Abstract
Background:
Randomized trials have demonstrated that early anticoagulation after acute atrial fibrillation-associated ischemic stroke is safe and non-inferior to delayed initiation. Whether anticoagulation should be delayed in people with larger infarcts is uncertain.
Aims:
To investigate whether ischemic stroke infarct volume, measured precisely by segmentation, modifies the treatment effect of early anticoagulation with a direct oral anticoagulant (DOAC).
Methods:
We did a prespecified secondary analysis of OPTIMAS (NCT: 03759938), a randomized, parallel-group, open-label trial with blinded outcome assessment which randomized people with acute ischemic stroke and atrial fibrillation to early initiation of any licensed DOAC, within 4 days of onset, or delayed initiation 7–14 days from onset. The primary outcome was a composite of recurrent ischemic stroke, symptomatic intracranial hemorrhage (ICH), and systemic arterial embolism within 90 days. A central neuroimaging laboratory determined infarct volume using diffusion-weighted magnetic resonance imaging (MRI) using a validated deep learning segmentation model; on computed tomography (CT), infarcts were segmented manually. We modeled infarct volume as a continuous variable using restricted cubic splines and tested for an interaction with treatment allocation in mixed effects logistic regression.
Results:
We included 3572 participants (mean age = 78 ± 10 years, 45% female), 98.6% of the main trial population.
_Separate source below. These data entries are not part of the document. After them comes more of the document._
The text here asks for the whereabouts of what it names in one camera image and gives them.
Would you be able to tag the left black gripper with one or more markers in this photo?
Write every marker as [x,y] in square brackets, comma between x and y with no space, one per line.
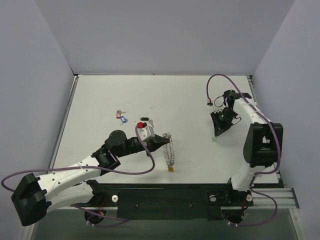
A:
[150,144]

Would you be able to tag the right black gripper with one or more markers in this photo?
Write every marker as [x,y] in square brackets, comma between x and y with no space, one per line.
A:
[219,121]

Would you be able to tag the round metal keyring disc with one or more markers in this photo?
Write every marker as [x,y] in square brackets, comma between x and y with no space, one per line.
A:
[168,151]

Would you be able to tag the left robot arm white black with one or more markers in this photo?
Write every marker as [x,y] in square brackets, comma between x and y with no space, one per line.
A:
[35,195]

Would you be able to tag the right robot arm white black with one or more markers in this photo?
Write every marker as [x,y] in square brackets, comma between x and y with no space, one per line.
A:
[263,143]

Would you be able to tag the silver key black tag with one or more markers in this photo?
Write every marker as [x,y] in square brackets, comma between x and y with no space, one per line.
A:
[147,120]

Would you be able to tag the yellow tag key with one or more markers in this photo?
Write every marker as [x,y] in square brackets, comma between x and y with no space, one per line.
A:
[171,170]

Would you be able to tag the blue tag key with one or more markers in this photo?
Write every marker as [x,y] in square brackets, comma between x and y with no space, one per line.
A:
[123,120]

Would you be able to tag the red tag key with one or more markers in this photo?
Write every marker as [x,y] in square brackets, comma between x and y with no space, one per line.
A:
[119,113]

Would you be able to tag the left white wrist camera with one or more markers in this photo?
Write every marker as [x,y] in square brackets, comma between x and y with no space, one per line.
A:
[145,131]

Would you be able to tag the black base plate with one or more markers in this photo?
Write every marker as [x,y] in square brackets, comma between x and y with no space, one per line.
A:
[165,212]

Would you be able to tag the aluminium frame rail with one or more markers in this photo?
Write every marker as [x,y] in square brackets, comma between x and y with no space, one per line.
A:
[275,197]

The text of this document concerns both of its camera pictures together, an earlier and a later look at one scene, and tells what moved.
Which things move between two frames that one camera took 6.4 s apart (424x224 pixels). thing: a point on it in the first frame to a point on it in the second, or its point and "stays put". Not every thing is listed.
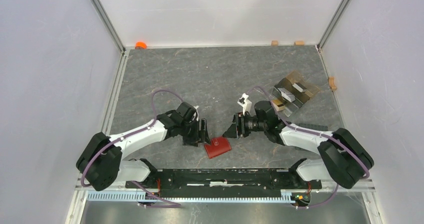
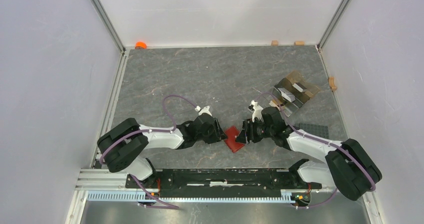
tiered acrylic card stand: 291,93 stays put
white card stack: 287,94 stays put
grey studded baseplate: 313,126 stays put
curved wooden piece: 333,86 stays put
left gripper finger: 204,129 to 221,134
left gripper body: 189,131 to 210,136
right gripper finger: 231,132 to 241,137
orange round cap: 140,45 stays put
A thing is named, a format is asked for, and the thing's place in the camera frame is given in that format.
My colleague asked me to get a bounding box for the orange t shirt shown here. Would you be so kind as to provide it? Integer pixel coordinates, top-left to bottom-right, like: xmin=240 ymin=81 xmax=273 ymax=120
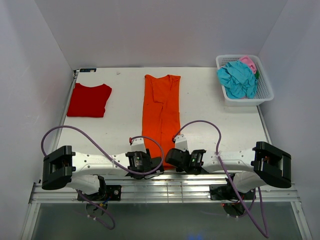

The effect of early versus delayed anticoagulation did not vary with infarct volume (pinteraction = 0.18). Rates of the primary outcome were 17/568 (3.0%) and 12/599 (2.0%) for early versus delayed initiation with infarcts of 0–5 mL; 6/220 (2.7%) and 11/229 (4.8%) with infarcts of 5–10 mL; 13/258 (4.6%) and 10/283 (3.5%) with infarcts of 10–25 mL; 6/145 (4.1%) and 8/145 (5.5%) with infarcts of 25–50 mL; 1/93 (1.1%) and 7/94 (7.4%) with infarcts of >50 mL; and 14/481 (2.9%) and 10/430 (2.2%) in participants with no infarct visible on clinically acquired brain imaging. Corresponding odds ratios and 95% confidence intervals were 1.52 (0.71–3.20), 0.55 (0.20–1.51), 1.29 (0.55–3.00), 0.74 (0.25–2.21), 0.13 (0.02–1.11), and 1.25 (0.55–2.86), respectively. There were no increased rates of symptomatic ICH with respect to anticoagulation timing for those with large infarcts (>25 mL); there were 3/238 (1.3%) events in the early group and 5/239 (2.1%) in the delayed group.
Conclusion:
The treatment effect of early anticoagulation with a DOAC in acute ischemic stroke associated with atrial fibrillation was not modified by infarct volume. Adverse outcomes were not increased with early anticoagulation in people with larger infarcts. Our results provide no evidence that anticoagulation initiation should be delayed beyond 4 days on the basis of infarct size.